Hollister attended Kent State University, and upon leaving college she became a housewife. She began her political career in the 1980s, first becoming a member of the city council in Marietta, Ohio, and eventually being elected mayor. In the 1994 Ohio gubernatorial election, George Voinovich picked her as his candidate for lieutenant governor. Hollister ran to represent Ohio's 6th congressional district in 1998, but lost to incumbent Ted Strickland.

After Voinovich resigned, Hollister served as governor for 11 days, taking few political actions during her brief tenure. She was appointed to a seat in the Ohio House of Representatives almost immediately after leaving the governorship, where she was succeeded by fellow Republican Bob Taft. She won election to a full term in 2000 and 2002. In 2004, Hollister was defeated for re-election, attributed in part to her opposition to a constitutional amendment outlawing gay marriage.

==Early life and education==
Nancy Putnam was born in Terre Haute, Indiana, the daughter of Benjamin Hay Putnam Jr. (1925-2007) and Mary Elizabeth White (1926-1990). Her parents had married in 1945 in West Virginia and had moved briefly back to Terre Haute (her mother's hometown) before moving to Marietta, Ohio, where her father's family resided. Her 6th great-grandfather was Revolutionary War General Israel Putnam. Her 8th great-grandmother was Bathsheba Folger Pope, an accuser of witches during the Salem Witch Trials. She has five siblings: Emily, Esther, Sarah and Benjamin Hay Putnam, III.

Hollister attended Kent State University majoring in communications. She was active in protests on campus, including protesting curfews placed on women students, a policy which would later be abolished.
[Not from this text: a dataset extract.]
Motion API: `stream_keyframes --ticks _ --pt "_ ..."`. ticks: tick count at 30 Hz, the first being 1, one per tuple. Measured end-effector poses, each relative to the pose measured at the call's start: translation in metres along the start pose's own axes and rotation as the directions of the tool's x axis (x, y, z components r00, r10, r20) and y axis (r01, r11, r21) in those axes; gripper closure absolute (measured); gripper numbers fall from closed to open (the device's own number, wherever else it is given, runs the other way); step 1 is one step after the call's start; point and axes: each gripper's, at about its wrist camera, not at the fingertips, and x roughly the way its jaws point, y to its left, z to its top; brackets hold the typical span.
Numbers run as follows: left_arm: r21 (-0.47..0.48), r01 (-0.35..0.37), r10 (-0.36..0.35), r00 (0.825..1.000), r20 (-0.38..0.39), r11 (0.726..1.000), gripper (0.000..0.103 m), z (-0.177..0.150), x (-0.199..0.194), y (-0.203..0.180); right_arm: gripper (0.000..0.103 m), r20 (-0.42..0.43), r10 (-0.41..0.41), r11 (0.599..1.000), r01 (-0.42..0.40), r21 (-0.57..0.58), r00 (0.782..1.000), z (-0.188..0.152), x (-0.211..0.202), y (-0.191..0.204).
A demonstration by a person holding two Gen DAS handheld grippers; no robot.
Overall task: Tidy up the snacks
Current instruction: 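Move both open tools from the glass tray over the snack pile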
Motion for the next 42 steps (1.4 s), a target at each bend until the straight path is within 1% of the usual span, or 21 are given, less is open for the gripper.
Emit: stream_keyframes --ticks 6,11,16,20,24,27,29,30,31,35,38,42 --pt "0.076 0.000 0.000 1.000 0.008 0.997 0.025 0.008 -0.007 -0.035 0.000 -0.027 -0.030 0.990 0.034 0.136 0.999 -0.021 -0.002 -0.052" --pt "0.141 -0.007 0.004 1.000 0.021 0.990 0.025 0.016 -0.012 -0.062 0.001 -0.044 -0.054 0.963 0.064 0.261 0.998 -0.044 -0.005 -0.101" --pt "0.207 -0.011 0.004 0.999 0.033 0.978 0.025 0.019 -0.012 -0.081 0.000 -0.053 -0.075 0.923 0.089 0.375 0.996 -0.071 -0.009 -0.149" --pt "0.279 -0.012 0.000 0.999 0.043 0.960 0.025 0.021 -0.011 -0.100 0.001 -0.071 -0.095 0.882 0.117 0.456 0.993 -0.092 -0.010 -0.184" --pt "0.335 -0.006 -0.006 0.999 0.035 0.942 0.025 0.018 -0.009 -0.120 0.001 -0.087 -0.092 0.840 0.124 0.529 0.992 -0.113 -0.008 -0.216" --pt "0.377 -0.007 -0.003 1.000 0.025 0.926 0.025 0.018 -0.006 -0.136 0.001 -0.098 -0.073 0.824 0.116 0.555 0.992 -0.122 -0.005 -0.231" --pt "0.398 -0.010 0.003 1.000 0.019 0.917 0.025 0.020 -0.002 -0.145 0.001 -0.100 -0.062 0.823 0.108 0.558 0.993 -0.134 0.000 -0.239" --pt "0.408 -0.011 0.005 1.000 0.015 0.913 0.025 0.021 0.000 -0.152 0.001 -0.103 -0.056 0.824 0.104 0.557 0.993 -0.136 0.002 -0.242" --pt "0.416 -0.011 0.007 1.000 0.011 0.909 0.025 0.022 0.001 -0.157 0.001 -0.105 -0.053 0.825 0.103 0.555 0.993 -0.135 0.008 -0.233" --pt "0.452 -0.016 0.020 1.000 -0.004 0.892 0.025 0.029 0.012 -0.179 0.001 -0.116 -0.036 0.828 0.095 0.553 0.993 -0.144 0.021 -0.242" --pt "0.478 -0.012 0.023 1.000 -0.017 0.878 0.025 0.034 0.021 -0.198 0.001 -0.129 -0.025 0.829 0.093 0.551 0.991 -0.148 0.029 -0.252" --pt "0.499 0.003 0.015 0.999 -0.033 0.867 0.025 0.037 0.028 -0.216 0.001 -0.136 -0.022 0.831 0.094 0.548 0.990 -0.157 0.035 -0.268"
Hollister left to marry her husband Jeff, just two months before the Kent State shootings.

==Early political career (1980–1994)==
Nancy Hollister first entered public office when she was elected to the Marietta City Council in 1980.
Hollister would serve on city council until being elected Mayor of Marietta in 1984. As Mayor, Hollister worked to attract new businesses to the area, promote tourism, and secured funding for a new bridge across the Ohio River.

Since Hollister was a mayor in Southeastern Ohio, Governor George Voinovich appointed Nancy Hollister as director of the Governor's Office of Appalachia. In this position, Hollister was responsible for coordinating federal and state efforts to improve life for the twenty-nine counties in Appalachia.

==Lieutenant governor of Ohio (1995–1998)==
In 1994, Hollister was selected by Voinovich as his running mate to replace incumbent lieutenant governor Mike DeWine, who was running for the U.S. Senate. Her selection was thought to be beneficial for Voinovich, who had lost many counties downstate in 1990, and helpful for attracting women to the ticket. Her election in November made her the first woman to be elected Lieutenant Governor.

Hollister would oversee several State and Local Government Commissions. These included the Governor's Office of Appalachia, the Governor's Workforce Development Board, the Ohio Department of Agriculture, the Ohio Bureau of Employment Services, the Ohio School-to-Work Initiative, the Office of Housing and Community Partnership, the Ohio Coal Development Office, and the Ohio Farmland Preservation Task Force. In 1998, she was inducted into the Ohio Women's Hall of Fame.

===1998 Ohio's 6th congressional district election===
In 1996, Hollister began raising funds for a bid for Ohio Secretary of State in 1998. A bid to succeed Voinovich as governor was seen as complicated by Voinovich's implicit endorsement of Bob Taft for governor. In 1997, she began reconsidering and considered a bid for the 6th congressional district against incumbent Democrat Ted Strickland. On July 1, 1997, Hollister announced her intent to run for congress. In the primary, Hollister defeated former congressman Frank Cremeans by 4 points. She faced difficulty due to her moderate stances, but won out due to a divided conservative vote.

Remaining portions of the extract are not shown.